My sister has done her own blog about grief, sorrow, losing someone close to you. I just read it, and it brought a burning lump into my throat and nasty, stinging tears into my eyes. But it doesn't bring me any closer to really grappling with it myself, or writing anything emotional (as opposed to matter-of-fact), or really even acknowledging it.
Our grandmother, our Mawga is not well. It's been a long time since I gave up on the idea of her getting better, the pain in her knees going away, of a miraculous recovery restoring her to her former, more energetic, mobile self. At 80-something, you just don't get better. I accept that. But what I haven't accepted, what I don't really like to think about, is her getting worse.
But my Mawga, my grandmother, my first friend in life, is getting worse.
When I was still very, very young--six, seven, eight, nine, ten--I would get very scared of Mawga dying, especially in her sleep. Before falling asleep at night, I would say to her "See you in the morning!" and wait for her to say yes, she would, as if somehow, this mundane exchange would make it true. Sometimes I would cry myself to sleep at night, thinking about Mawga not being there. Sometimes, I would have dreams where she had died, and in my dreams, I would sense the finality, the hollowness of a world with no Mawga.
If, at six, I could know that Mawga would be in my life for many, many years, I imagine my anxieties and premature grief would have been assauged. If I had known that I would have spent so many of those years growing away from Mawga, taking her for granted, and generally just being a shitty granddaughter, I imagine--I hope--that I probably would have wept with shame.

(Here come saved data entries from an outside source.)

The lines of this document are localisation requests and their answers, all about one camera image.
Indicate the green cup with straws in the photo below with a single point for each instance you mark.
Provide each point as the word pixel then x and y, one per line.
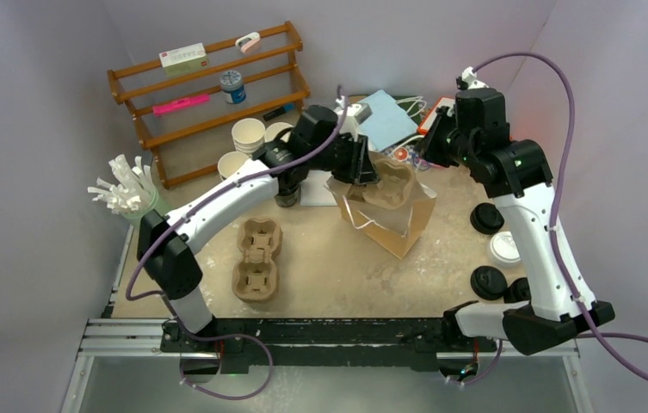
pixel 133 194

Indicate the kraft brown paper bag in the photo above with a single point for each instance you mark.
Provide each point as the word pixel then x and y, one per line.
pixel 395 230

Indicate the light blue paper bag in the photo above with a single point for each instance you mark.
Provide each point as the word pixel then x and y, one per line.
pixel 388 122

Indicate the blue white jar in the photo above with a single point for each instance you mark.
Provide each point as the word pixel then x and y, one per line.
pixel 232 85

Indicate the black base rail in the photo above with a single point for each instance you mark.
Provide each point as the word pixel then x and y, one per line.
pixel 422 344

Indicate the brown pulp cup carrier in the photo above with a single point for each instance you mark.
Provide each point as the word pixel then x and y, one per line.
pixel 255 277

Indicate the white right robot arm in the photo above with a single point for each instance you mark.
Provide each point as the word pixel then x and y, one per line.
pixel 517 179

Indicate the white coffee cup lid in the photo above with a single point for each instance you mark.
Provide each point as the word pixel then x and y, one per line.
pixel 503 251

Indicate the pink white small device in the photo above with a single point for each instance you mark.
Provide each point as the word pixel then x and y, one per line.
pixel 249 43

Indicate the black paper cup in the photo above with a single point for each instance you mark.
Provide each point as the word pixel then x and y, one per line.
pixel 287 198

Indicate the black blue marker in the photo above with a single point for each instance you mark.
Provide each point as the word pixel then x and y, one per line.
pixel 278 112

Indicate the checkered blue white bag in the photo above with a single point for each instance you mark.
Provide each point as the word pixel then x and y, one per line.
pixel 407 154

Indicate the white green box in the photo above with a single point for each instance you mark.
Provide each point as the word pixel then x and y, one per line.
pixel 184 60

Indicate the pink highlighter marker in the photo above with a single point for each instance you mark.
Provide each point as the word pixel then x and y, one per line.
pixel 179 104

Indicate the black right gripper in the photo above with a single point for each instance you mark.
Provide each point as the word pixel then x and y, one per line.
pixel 429 148

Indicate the white paper cup stack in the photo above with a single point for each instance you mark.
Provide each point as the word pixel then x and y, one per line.
pixel 248 135

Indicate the orange paper bag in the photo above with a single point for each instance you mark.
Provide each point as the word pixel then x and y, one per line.
pixel 426 123

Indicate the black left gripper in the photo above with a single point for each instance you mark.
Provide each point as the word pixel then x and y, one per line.
pixel 361 170

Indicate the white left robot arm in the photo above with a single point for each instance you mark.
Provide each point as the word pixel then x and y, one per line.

Mawga's not gone yet. She's very sick, I think, and a part of me--a tiny, little-girl part of me--is scared. The majority of me is detached, operating on an intellectual level, perhaps just acknowledging that none of us get out alive, but not yet feeling how that affects me.
I'll be going home this coming weekend to spend a tiny, tiny period of time with my grandparents, because every effing second must count, every second that I can spend with them should be the best moment I ever have. And I want as many as them as possible.